Hm. To me it looks like the GCN register file is like a say 23 bit adress space (8MB), of which you can only address a window of 7 bits (128 VGPRs). So every SIMD in the CUs hase a base-address, and all register access is relative to the base address, much like the "ebp" just for registers instead of memory. Let's call it "tctx" (thread context). Now, when you want to deactivate stalling SIMD threads in a CU, you remember the program counter, store is somewhere and reset the program with a different base address. All the state is in the registerfile, there are no flags or other processor state which could get lost, like with OoO and so on.
No data is moved, but the lanes between SIMDs/CU are rewired to give access to different windows of the register file. The real register file wiring is much larger than just 7 bits, which means you can create an instruction which temporarily alters the access-network's base address such that a "mov v0, tctx[23].v56" would make the address of v0 fetch that part of the register file which is the 56th VGPR of the 23rd thread. That would be the generic idea.

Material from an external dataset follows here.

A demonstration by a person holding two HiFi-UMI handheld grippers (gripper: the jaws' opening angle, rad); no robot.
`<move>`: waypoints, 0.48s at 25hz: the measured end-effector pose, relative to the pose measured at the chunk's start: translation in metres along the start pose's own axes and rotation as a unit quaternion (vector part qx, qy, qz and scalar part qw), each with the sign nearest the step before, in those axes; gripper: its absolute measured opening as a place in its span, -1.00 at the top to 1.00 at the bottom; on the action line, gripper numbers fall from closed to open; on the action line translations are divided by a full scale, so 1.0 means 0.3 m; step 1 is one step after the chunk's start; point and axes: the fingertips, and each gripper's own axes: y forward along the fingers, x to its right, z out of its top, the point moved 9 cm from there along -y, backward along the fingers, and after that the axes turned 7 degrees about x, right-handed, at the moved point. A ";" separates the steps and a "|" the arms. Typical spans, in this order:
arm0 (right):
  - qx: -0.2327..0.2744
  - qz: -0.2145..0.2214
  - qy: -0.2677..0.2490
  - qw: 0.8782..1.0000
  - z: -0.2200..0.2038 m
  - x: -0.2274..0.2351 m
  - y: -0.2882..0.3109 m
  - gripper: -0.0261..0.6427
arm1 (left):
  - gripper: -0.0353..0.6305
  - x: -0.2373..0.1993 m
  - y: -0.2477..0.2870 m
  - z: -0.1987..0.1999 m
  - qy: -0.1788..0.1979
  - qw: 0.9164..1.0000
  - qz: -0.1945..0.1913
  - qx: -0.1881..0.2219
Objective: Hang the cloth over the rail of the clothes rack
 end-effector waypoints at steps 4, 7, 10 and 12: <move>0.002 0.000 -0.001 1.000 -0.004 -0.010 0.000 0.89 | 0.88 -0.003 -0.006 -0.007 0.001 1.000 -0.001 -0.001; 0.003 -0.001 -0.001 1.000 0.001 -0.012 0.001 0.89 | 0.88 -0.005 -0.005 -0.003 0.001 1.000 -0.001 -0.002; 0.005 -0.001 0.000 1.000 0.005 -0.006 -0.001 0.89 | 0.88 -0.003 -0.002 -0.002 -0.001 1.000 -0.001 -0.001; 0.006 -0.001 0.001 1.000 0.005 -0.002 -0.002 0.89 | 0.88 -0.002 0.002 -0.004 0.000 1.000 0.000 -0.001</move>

If you don't need to address every other register explicitly, but you want to have registers that are actual swizzles to the sibling threads then you see that you only need to do things like "(threadid + 1) % threadgroup", that gives you the results of your next circular neighbour, subtract your own value and you got derivatives. Multiply by 4 and you get the next SIMDs, multiply by 64 and you get the next CU, and so on. These operations are all arithmetic modifications of a base address in a global VGPR address space. The cross-SIMD "address" modifications that are possible are written down in the GCN documentation. The command is executed in the same cycle in parallel on all threads with the same modifier which is designed such that it's impossible to have a read/write conflict, it's also impossible to have read/read conflicts.
But I'm not a low-level silicon guy, it might sound more like how a GCN emulator could implement the instruction efficiently.
The originally introduced swizzling methods were categorized as LDS instructions that didn't write to the LDS storage banks.
There are some operations that also require more than a simple rotation, including mirroring and broadcasting of specific lanes to later rows.
Having an LDS-like network at the SIMD level could make the LDS network redundant.
Not really I think, you have just a handful of registers (per thread), the LDS is huge in comparison.